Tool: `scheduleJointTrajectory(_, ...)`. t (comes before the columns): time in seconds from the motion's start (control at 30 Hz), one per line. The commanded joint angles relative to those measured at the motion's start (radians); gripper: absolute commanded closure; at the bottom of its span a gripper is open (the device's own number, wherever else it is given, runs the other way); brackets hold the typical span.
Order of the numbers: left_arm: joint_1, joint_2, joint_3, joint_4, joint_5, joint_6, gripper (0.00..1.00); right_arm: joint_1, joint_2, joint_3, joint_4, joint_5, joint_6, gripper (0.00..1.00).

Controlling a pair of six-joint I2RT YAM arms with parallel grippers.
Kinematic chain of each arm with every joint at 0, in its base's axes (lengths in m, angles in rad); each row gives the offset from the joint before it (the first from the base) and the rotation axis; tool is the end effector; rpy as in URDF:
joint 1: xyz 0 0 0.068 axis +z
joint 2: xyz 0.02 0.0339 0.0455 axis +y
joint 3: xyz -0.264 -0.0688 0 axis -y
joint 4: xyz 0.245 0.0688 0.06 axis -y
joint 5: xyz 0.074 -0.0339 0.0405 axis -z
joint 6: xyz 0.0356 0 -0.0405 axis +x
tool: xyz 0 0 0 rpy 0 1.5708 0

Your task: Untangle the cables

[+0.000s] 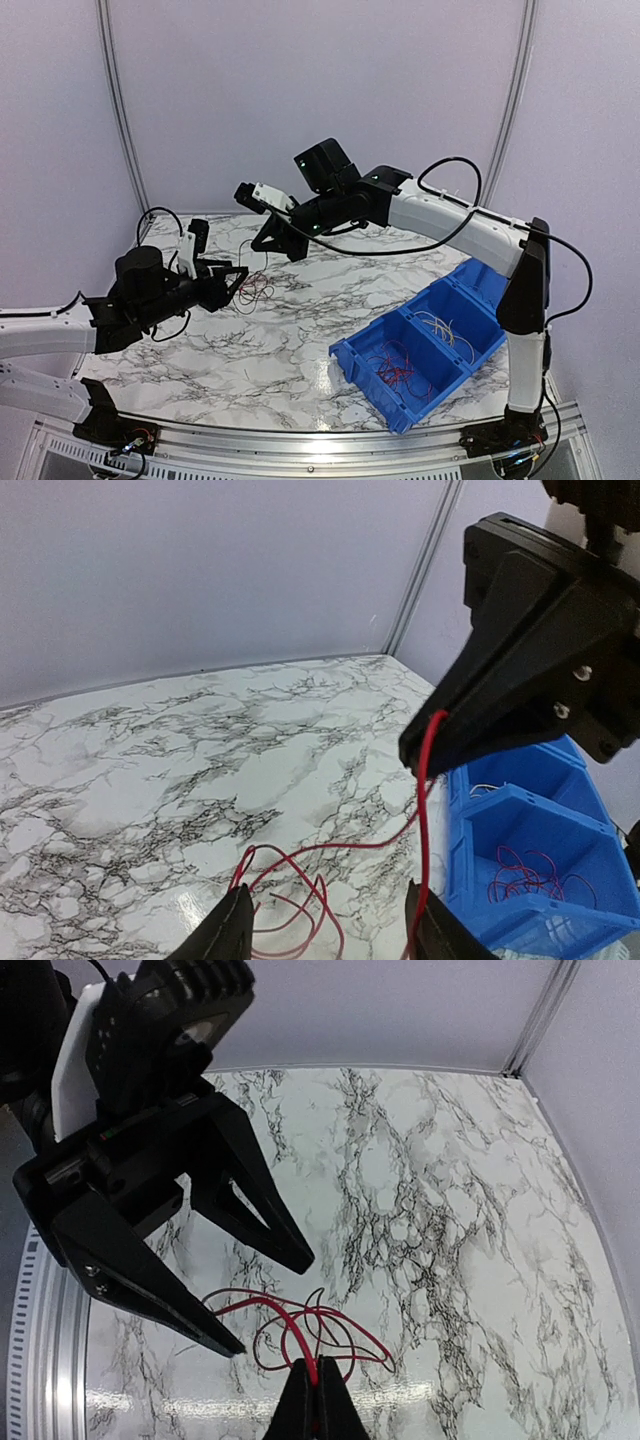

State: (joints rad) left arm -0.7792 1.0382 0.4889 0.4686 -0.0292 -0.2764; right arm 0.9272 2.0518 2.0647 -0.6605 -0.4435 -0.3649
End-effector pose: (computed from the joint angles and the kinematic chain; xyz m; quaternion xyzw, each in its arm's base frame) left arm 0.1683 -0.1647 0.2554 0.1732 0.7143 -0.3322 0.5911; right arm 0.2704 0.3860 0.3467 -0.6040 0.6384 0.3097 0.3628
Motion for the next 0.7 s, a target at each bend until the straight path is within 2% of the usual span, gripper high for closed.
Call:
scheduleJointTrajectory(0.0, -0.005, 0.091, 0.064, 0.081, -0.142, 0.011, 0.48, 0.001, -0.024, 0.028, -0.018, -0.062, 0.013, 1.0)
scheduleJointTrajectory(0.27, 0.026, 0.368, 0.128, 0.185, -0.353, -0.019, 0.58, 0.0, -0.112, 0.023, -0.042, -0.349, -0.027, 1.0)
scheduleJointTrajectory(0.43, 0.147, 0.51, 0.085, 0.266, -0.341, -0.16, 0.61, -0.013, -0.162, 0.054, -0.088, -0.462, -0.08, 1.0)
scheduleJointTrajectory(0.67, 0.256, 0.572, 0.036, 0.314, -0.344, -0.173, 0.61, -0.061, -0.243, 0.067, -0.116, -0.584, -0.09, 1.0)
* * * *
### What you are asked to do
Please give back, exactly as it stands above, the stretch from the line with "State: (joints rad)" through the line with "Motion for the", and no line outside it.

### Problem solution
State: (joints rad) left arm -0.7792 1.0382 0.4889 0.4686 -0.0292 -0.2764; right arm 0.9272 2.0518 2.0647 -0.6605 -0.4435 -0.3649
End-effector pose: (computed from the joint angles and the kinematic chain; xyz m; quaternion xyzw, each in its arm's base frame) left arm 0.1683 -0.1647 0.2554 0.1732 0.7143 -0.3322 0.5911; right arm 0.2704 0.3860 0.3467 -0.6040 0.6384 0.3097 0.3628
Motion for the next 0.7 s, a target at each bend until the straight path is within 2% of the usual span, gripper high for closed.

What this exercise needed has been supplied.